Nello stesso numero del magazine erogato nella Rete, prende il via una sezione specifica che approfondirà i punti di forza e le criticità del Mediterraneo. Terra imprescindibile per l’agenda europea e ricco di occasioni per il Sud e la Calabria, il Mediterraneo, nonostante l’esplodere di fondamentalismi religiosi che infiammano molti paesi della regione araba, può rappresentare un mare d’opportunità per l’Italia del Sud. L’approfondimento di questo numero del magazine spiega che il Mediterraneo è stato l’Alfa della civiltà, ma stenta a tornare al centro della storia, anche se su queste terre di mezzo e sulla loro auspicata rifioritura, sembra ricadere il compito importante di far fronte alle minacce di disintegrazione delle culture del passato e di custodire le testimonianze di un’antichità, senza la quale, sarà difficile tracciare una nuova rotta per il viaggio futuro dell’umanità, sia nell’Occidente che nell’Oriente. A lungo trascurato dall’Europa, è, in ogni caso, un tema fondamentale dell’agenda europea e occidentale dei prossimi anni. Per due ragioni principali. Per l’inarrestabile fenomeno migratorio verso l’Occidente, di migliaia di uomini e donne che corrono “verso dove c’è il pane”, come dice il priore della Comunità di Bose padre Enzo Bianchi, e per tutte quelle ribellioni, dagli esiti imprevedibili, a cui i media occidentali. hanno dato il nome di “primavere”. Il Mediterraneo, oggi, sia pure con tutte le pericolose questioni aperte, rappresenta dunque una sfida.

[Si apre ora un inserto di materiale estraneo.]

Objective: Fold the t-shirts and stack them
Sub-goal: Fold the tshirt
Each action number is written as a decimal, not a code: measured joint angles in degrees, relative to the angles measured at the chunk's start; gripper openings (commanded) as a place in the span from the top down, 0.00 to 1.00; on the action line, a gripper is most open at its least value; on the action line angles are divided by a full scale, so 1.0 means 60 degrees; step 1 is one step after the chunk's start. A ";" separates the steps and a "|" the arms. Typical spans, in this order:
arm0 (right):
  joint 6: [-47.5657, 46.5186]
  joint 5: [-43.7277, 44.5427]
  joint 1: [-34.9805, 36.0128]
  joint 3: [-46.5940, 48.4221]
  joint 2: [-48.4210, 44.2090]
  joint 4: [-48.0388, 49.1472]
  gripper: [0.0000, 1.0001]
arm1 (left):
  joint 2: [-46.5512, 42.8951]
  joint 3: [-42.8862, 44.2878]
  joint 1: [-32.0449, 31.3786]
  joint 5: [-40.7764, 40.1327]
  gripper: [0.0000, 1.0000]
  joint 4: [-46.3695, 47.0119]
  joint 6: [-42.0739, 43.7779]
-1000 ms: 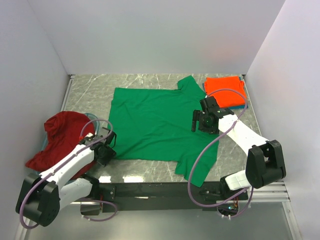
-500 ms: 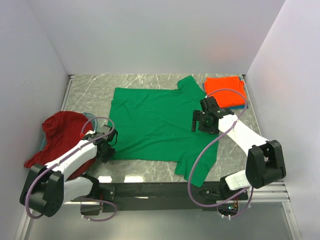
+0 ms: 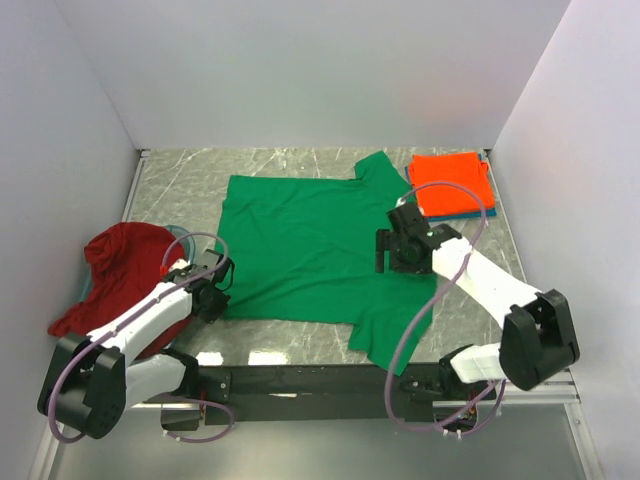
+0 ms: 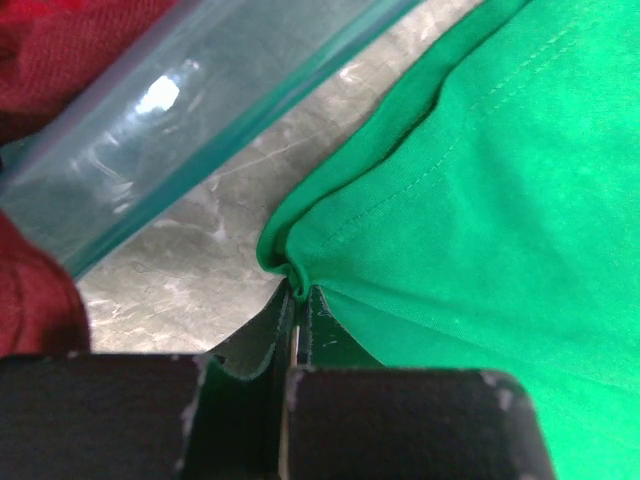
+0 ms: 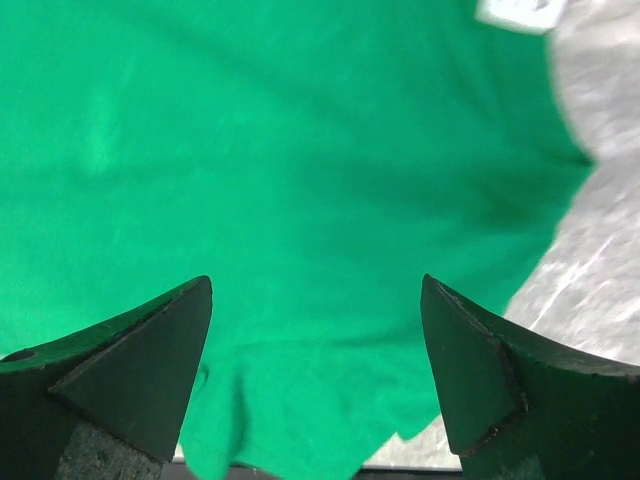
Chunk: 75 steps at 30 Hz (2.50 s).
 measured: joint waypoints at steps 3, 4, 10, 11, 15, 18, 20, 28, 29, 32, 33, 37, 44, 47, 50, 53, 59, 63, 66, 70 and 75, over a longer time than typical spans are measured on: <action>0.0200 0.0091 0.1064 -0.0295 -0.0484 -0.0208 0.10 | -0.0164 -0.0004 0.0000 0.0015 0.99 0.0029 0.0080; 0.0317 0.0066 0.1468 -0.0444 -0.0663 -0.0302 0.11 | -0.0222 -0.0007 0.0000 0.0018 0.99 0.0040 0.0117; 0.1333 -0.0386 0.3821 -0.1621 -0.1883 -0.1100 0.14 | -0.0630 -0.0066 0.0000 0.0058 0.99 0.0178 0.0255; 0.1563 -0.0495 0.4211 -0.1810 -0.2058 -0.1231 0.14 | -0.0667 -0.0069 0.0000 0.0080 0.99 0.0186 0.0255; 0.2499 -0.0994 0.5661 -0.2484 -0.2586 -0.1617 0.17 | -0.0692 -0.0113 0.0000 0.0168 0.99 0.0310 0.0310; 0.3151 -0.1228 0.6601 -0.2809 -0.2637 -0.1730 0.18 | -0.0688 -0.0189 0.0004 0.0219 0.99 0.0361 0.0357; 0.3548 -0.1304 0.7173 -0.2951 -0.2524 -0.1759 0.19 | -0.0692 -0.0229 0.0000 0.0251 0.99 0.0390 0.0393; 0.4320 -0.0969 0.7490 -0.3031 -0.1432 -0.1687 0.29 | -0.0896 -0.0291 0.0000 0.0255 0.99 0.0408 0.0430; 0.4357 -0.0914 0.7490 -0.3042 -0.1319 -0.1639 0.30 | -0.0903 -0.0291 0.0000 0.0255 0.99 0.0404 0.0430; 0.4495 -0.0816 0.7490 -0.3158 -0.0980 -0.1548 0.35 | -0.0951 -0.0291 0.0000 0.0255 0.99 0.0393 0.0430; 0.4579 -0.0780 0.7490 -0.3209 -0.0831 -0.1563 0.38 | -0.0958 -0.0295 0.0000 0.0255 0.99 0.0393 0.0430; 0.4703 -0.0761 0.7479 -0.3173 -0.0729 -0.1566 0.58 | -0.0994 -0.0295 0.0000 0.0255 0.99 0.0393 0.0430; 0.4768 -0.0780 0.7002 -0.3257 -0.0812 -0.1818 0.88 | -0.0991 -0.0295 0.0000 0.0255 0.99 0.0386 0.0430; 0.4743 -0.0845 0.6787 -0.3373 -0.1035 -0.1851 1.00 | -0.0991 -0.0295 0.0000 0.0255 0.99 0.0386 0.0430; 0.4721 -0.0823 0.6728 -0.3402 -0.1158 -0.1847 1.00 | -0.0987 -0.0295 0.0000 0.0266 0.99 0.0382 0.0433; 0.4645 -0.0568 0.6572 -0.3399 -0.1293 -0.1821 1.00 | -0.0991 -0.0266 0.0000 0.0328 0.99 0.0357 0.0495; 0.4222 -0.0040 0.5752 -0.2918 -0.2025 -0.2171 1.00 | -0.1129 0.0113 0.0000 0.0466 0.99 0.0175 0.0670; 0.3745 0.0240 0.4987 -0.2226 -0.2503 -0.2412 1.00 | -0.1144 0.0579 0.0004 0.0528 0.99 0.0157 0.0790; 0.3330 0.0463 0.4492 -0.1617 -0.2652 -0.2623 1.00 | -0.1140 0.0809 0.0004 0.0535 0.99 0.0160 0.0863; 0.2809 0.0710 0.3832 -0.0900 -0.2605 -0.2732 1.00 | -0.1089 0.1115 0.0004 0.0532 0.99 0.0153 0.0998; 0.2233 0.1086 0.3166 -0.0102 -0.2299 -0.2812 1.00 | -0.0754 0.1574 0.0153 0.0495 0.99 0.0142 0.1137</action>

Per i futuri assetti geopolitici, per l’economia, per gli scambi commerciali, per la difesa dell’ambiente, per lo sviluppo dell’Italia meridionale.

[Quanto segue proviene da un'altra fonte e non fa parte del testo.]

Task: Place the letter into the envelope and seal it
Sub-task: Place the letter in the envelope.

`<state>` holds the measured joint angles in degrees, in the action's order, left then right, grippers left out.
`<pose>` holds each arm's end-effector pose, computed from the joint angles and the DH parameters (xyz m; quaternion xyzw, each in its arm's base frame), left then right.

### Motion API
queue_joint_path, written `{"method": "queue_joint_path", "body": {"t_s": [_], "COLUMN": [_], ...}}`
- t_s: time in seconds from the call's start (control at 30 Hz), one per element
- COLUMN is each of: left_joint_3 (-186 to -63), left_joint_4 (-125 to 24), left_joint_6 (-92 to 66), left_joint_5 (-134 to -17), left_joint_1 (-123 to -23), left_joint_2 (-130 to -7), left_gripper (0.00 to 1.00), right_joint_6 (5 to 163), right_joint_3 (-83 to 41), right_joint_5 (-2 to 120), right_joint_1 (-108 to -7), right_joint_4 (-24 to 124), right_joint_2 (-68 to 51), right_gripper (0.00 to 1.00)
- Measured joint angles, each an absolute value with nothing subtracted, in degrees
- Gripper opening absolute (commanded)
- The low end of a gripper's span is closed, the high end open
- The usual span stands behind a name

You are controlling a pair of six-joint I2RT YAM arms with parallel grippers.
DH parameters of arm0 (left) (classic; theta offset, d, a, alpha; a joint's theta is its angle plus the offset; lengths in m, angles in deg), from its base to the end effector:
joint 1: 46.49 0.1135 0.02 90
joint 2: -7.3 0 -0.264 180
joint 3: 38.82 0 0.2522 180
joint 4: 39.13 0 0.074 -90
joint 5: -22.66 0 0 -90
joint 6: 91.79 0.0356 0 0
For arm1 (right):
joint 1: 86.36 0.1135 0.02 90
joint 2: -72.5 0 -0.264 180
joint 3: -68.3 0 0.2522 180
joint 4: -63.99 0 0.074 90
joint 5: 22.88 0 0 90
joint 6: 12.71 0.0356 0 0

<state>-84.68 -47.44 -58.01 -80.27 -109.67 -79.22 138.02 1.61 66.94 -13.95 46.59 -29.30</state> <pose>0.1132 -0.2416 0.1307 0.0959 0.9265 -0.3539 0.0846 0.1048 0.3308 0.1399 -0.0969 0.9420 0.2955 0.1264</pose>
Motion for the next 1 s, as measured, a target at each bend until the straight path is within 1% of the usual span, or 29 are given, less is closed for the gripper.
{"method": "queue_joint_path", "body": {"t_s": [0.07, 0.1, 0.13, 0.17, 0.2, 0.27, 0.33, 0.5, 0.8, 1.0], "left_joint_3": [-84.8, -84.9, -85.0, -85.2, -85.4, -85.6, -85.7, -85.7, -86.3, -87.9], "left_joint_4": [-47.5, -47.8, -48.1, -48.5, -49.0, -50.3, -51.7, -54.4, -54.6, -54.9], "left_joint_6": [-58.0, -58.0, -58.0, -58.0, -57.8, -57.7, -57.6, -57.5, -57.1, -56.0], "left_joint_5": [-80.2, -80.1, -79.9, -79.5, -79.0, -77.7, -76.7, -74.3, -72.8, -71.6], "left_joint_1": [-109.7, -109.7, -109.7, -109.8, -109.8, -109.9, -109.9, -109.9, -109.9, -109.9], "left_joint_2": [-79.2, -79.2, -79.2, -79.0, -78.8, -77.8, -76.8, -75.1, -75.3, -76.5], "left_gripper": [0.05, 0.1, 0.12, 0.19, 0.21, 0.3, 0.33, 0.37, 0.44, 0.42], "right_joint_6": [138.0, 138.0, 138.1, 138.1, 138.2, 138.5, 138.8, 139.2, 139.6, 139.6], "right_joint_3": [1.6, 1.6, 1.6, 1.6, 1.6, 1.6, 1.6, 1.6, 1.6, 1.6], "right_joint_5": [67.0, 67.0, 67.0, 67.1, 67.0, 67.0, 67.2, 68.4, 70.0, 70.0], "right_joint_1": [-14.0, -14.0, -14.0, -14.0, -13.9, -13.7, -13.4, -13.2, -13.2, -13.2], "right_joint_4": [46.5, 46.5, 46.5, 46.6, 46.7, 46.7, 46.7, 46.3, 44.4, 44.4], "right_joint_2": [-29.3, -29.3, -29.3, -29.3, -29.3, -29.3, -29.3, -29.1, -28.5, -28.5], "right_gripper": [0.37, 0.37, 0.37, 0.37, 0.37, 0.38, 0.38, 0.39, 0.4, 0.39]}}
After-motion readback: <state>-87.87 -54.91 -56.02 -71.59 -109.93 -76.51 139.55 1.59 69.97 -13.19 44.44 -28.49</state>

Restando in tema d’immigrazione, si segnala un reportage (Migranti dal Nord Africa: vite in emergenza) che svela come si vive, come si pensa, cosa si spera al Centro accoglienza “Residence degli Ulivi” di Falerna Marina aperto tra marzo e aprile del 2011 per far fronte alla cosiddetta “Emergenza Libia” (ha ospitato oltre 180 migranti a fronte dei 97 attualmente presenti nel campo) da cui i profughi scrivono lettere come questa : “Siamo in Italia dal mese di aprile del 2011, viviamo in questo centro di accoglienza da quasi un anno ormai. Tutti noi abbiamo lasciato i nostri paesi d’origine da molto tempo e vivevamo in Libia da molti anni, avevamo una casa, un lavoro: una vita normale senza problemi. Poi è scoppiata la guerra e le bombe cadevano sulle nostre teste. Una guerra che non abbiamo causato noi ma a causa della quale stiamo pagando un prezzo altissimo. In quei giorni siamo stati rastrellati nelle nostre case e nelle strade, messi in dei barconi senza sapere dove eravamo diretti, prima di imbarcarci ci è stato requisito ogni nostro avere, cellulari, memory card, soldi. I soldati di Gheddafi ci chiedevano di prendere le armi per loro, i ribelli ci accusavano di essere dei mercenari, e invece non eravamo né l’uno né l’altro: solo delle persone, esseri umani, padri di famiglia che lavoravano onestamente in Libia. Noi non volevamo andare via dalla Libia, siamo stati deportati, se qualcuno ce lo avesse chiesto, avremmo certamente risposto no”.